Tutorial: How to Fetch Parsed Invoice Data
Learning Objectives
In this tutorial, you’ll learn how to:
- Check the status of your invoice processing task
- Retrieve structured data from processed invoices
- Decode and parse the JSON response
- Work with all available invoice data fields
- Handle different task statuses and errors
Prerequisites
Before starting this tutorial, you should have:
- Completed the previous tutorial on sending invoices for recognition
- A task ID from a previously submitted invoice
- Basic understanding of JSON data format
- Your Aspose Cloud API credentials
Understanding the Invoice Result Retrieval Process
After submitting an invoice for processing, Aspose.OCR Cloud queues the task to ensure stability even under high load. The processing typically takes a few seconds to complete, depending on the complexity of the invoice and the current system load.

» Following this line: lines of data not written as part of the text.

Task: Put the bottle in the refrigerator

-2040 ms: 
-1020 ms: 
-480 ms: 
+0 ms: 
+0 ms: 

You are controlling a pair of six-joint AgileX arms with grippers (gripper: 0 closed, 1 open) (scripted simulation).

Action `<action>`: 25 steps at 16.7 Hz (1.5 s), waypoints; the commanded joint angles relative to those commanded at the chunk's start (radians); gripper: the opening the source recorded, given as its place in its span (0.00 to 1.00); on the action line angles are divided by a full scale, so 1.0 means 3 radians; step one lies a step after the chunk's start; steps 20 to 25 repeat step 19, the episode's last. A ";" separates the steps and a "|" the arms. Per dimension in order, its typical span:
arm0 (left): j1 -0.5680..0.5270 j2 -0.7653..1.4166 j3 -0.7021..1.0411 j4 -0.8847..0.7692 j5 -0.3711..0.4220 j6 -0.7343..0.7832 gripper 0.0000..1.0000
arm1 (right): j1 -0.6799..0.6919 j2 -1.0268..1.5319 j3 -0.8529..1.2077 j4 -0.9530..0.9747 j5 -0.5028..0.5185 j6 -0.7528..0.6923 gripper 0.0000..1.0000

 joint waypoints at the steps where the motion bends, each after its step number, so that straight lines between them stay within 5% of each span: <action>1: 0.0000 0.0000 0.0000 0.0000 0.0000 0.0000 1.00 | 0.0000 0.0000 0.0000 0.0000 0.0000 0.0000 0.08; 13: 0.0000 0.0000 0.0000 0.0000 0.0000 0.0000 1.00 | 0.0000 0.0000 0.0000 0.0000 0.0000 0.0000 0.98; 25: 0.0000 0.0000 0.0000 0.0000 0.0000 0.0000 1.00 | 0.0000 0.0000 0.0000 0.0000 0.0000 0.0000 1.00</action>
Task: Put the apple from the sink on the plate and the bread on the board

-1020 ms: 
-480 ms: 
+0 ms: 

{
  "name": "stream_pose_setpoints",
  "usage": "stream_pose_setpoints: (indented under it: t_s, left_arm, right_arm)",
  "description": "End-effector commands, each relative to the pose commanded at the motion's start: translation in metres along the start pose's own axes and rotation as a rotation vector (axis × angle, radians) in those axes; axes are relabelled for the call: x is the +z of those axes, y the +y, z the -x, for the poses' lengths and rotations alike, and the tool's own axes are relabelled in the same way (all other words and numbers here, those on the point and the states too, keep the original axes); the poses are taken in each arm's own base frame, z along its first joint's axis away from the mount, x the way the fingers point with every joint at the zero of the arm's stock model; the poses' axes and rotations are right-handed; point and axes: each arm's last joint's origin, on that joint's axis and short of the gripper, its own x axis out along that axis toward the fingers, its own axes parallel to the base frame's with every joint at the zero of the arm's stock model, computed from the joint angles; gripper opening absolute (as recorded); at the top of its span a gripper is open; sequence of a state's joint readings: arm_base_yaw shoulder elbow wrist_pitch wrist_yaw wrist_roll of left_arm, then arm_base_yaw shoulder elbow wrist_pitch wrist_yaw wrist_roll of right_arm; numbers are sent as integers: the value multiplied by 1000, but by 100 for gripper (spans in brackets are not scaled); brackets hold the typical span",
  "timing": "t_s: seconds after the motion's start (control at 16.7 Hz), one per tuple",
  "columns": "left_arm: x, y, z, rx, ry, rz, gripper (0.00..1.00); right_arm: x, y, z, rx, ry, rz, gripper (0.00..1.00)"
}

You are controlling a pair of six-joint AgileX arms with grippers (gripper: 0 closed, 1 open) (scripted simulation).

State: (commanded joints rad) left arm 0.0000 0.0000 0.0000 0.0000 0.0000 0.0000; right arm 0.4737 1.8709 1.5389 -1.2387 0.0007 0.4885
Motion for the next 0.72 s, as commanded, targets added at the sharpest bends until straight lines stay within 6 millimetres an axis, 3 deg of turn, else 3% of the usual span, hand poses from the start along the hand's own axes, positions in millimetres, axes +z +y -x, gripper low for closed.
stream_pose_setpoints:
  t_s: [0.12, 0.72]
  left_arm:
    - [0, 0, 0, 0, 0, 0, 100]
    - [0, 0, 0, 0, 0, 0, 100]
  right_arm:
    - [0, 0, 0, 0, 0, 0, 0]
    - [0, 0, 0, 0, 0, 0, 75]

In this tutorial, we’ll focus on fetching and working with the processed invoice data.
Step 1: Check If Processing Is Complete
Once you’ve submitted an invoice and received a task ID, you need to check if the processing has been completed before attempting to retrieve the results.
Use the following endpoint to fetch the current status:
GET https://api.aspose.cloud/v5.0/ocr/RecognizeAndParseInvoice
Here’s a cURL example:
curl --request GET --location 'https://api.aspose.cloud/v5.0/ocr/RecognizeAndParseInvoice?id=YOUR_TASK_ID' \
--header 'Authorization: Bearer YOUR_ACCESS_TOKEN'
Replace YOUR_TASK_ID
with the ID you received after submitting the invoice, and YOUR_ACCESS_TOKEN
with your valid authentication token.
Understanding Task Statuses
The response will include a taskStatus
field with one of these values:
Status | Description | Action |
---|---|---|
Pending | Task is queued but not yet processed | Wait and check again |
Processing | Task is currently being processed | Wait and check again |
Completed | Processing is finished successfully | Proceed to extract data |
Error | Processing failed | Check error messages |
NotExist | Invalid ID or result expired | Resubmit the invoice |
Try it yourself:
Check the status of your invoice processing task. If it’s not completed yet, wait a few seconds and try again.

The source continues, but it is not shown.